The transfer of a home can make the owner ineligible for Medicaid benefits for up to five years following the transfer. So, what your sister is contemplating could be a problem. However, there’s an exception for which your sister may qualify. Known as the “caretaker child” exception, if your sister can show that she lived with your mother for at least two years before your mother entered a nursing home and during that time provided sufficient care to your mother to keep her out of the nursing home for at least two years, the usual Medicaid penalty for transferring the home does not apply. Usually a letter from a doctor regarding the care provided by your sister will satisfy the Medicaid agency, but since the rules can change from state to state it’s important to consult with a local elder law attorney or with the Medicaid agency itself.

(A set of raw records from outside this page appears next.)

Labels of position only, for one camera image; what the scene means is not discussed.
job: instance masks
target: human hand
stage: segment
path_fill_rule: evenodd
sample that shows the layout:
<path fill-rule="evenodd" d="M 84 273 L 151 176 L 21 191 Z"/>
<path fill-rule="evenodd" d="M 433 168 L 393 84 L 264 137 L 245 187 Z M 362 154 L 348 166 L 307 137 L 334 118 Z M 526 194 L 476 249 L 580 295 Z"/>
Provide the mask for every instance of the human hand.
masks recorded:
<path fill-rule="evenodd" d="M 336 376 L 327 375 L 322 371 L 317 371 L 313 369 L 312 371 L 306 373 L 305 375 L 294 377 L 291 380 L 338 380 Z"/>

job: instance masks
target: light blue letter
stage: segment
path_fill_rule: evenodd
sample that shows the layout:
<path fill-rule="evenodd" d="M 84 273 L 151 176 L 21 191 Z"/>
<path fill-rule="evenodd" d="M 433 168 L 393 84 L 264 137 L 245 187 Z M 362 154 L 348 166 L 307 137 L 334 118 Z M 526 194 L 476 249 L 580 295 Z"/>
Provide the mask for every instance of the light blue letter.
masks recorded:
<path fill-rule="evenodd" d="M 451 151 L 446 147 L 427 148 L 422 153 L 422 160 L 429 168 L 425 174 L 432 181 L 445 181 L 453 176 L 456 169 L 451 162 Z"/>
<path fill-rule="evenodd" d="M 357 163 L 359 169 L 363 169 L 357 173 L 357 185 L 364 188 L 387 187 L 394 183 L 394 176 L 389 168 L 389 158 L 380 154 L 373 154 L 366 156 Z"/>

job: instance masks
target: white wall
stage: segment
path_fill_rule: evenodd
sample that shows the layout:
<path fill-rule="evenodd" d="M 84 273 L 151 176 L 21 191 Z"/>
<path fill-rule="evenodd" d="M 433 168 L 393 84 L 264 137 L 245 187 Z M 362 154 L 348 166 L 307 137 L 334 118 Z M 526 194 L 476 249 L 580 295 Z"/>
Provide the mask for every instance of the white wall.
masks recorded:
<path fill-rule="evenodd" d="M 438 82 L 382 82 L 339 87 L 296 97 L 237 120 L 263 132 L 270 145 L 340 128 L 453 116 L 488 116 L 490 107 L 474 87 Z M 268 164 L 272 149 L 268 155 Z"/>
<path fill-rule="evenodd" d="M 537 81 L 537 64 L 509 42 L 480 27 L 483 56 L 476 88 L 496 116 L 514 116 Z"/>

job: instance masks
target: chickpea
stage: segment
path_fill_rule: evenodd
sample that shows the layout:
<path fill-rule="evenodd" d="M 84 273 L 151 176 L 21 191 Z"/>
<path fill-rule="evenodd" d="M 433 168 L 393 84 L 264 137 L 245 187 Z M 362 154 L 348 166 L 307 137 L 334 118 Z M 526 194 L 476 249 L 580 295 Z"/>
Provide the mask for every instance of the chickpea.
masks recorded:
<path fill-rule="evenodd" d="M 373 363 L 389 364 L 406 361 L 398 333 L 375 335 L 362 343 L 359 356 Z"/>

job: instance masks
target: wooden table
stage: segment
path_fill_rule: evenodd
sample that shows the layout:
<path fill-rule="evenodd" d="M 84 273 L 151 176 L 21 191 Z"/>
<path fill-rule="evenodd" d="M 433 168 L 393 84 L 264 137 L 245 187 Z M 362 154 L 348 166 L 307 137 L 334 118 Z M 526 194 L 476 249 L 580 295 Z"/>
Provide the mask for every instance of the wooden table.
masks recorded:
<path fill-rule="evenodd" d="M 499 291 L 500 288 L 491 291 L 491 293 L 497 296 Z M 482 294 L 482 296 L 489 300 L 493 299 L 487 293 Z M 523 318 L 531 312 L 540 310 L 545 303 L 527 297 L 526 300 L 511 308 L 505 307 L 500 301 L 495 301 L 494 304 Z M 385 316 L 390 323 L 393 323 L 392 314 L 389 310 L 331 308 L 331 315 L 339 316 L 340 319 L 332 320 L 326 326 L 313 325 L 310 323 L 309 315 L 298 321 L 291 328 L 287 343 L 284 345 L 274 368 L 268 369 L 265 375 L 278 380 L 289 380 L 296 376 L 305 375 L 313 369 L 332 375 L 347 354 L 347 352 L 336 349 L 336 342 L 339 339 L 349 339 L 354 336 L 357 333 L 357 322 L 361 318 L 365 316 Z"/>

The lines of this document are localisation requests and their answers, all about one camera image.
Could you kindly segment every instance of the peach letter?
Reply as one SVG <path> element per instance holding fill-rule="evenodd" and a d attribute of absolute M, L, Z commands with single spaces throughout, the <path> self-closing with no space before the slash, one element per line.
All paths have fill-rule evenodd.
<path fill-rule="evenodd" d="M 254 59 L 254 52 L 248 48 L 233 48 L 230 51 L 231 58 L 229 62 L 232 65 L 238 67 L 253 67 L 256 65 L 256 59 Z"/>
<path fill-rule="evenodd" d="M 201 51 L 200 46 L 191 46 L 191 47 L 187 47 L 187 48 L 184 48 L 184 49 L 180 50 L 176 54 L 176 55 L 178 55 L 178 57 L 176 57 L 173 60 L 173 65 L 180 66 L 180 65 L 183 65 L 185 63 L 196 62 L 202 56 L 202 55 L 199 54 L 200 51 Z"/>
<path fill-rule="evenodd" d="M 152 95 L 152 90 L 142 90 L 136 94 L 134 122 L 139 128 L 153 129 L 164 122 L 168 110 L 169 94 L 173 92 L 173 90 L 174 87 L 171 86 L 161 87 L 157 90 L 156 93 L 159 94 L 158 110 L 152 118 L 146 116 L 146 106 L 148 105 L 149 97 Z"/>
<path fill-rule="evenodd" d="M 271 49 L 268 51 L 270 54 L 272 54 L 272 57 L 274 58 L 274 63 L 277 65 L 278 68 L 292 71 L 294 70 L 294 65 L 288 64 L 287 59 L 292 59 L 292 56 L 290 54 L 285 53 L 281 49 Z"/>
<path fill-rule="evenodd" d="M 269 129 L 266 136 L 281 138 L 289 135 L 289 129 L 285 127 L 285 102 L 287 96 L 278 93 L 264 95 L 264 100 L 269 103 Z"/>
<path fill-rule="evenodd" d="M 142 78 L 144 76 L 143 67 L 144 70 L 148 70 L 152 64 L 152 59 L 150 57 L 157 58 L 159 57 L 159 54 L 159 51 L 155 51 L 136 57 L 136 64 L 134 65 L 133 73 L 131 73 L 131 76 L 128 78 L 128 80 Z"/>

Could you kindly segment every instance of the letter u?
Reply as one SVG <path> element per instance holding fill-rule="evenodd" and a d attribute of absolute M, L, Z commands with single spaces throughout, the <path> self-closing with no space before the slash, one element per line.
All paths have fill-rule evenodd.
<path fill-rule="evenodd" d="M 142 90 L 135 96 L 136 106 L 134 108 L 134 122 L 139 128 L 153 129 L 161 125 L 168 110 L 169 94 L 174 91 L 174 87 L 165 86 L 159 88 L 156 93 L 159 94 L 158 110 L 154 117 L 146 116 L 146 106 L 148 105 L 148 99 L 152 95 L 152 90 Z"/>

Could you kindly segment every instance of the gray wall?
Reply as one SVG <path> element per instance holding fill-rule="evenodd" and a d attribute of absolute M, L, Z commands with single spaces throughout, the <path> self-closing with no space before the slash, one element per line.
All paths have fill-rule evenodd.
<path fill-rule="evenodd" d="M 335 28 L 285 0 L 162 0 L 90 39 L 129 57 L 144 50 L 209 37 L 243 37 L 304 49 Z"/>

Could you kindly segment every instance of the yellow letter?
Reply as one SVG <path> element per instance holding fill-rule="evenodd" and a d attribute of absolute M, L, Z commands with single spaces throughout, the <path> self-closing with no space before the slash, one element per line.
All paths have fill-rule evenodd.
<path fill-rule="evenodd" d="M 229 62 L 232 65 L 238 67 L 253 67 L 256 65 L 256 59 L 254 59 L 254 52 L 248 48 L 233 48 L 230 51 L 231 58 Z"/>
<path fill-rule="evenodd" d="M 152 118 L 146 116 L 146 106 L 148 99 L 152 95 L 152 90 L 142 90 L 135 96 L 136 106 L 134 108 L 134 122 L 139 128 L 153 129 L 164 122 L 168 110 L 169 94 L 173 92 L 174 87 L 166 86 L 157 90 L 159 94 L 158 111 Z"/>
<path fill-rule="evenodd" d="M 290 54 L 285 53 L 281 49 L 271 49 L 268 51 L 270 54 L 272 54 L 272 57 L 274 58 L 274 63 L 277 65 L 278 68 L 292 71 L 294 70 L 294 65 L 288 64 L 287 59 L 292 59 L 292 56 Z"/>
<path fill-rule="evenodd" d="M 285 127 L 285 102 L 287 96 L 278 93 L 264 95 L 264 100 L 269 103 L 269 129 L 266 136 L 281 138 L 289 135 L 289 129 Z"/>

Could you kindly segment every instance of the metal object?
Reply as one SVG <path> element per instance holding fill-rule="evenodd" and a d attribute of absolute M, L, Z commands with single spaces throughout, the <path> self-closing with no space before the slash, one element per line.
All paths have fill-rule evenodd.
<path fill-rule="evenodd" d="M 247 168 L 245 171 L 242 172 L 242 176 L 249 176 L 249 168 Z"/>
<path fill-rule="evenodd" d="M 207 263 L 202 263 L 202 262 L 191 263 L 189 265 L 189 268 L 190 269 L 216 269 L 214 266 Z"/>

Your mother could still keep the home and get Medicaid benefits, but then the house would be subject to claim at your mother’s death for reimbursement to the state for whatever payments Medicaid made for her care. The transfer to your sister would protect against this claim. There are a few potential problems with a transfer to your sister. First, it would be her house, not your mother’s, giving her control, not your mother. Second, the entire house would go to your sister and not be shared with you and your other siblings, if any. There are ways to protect your mother and all of her children, and still protect the house, each with certain tradeoffs. A local elder law attorney could advise you on the available options.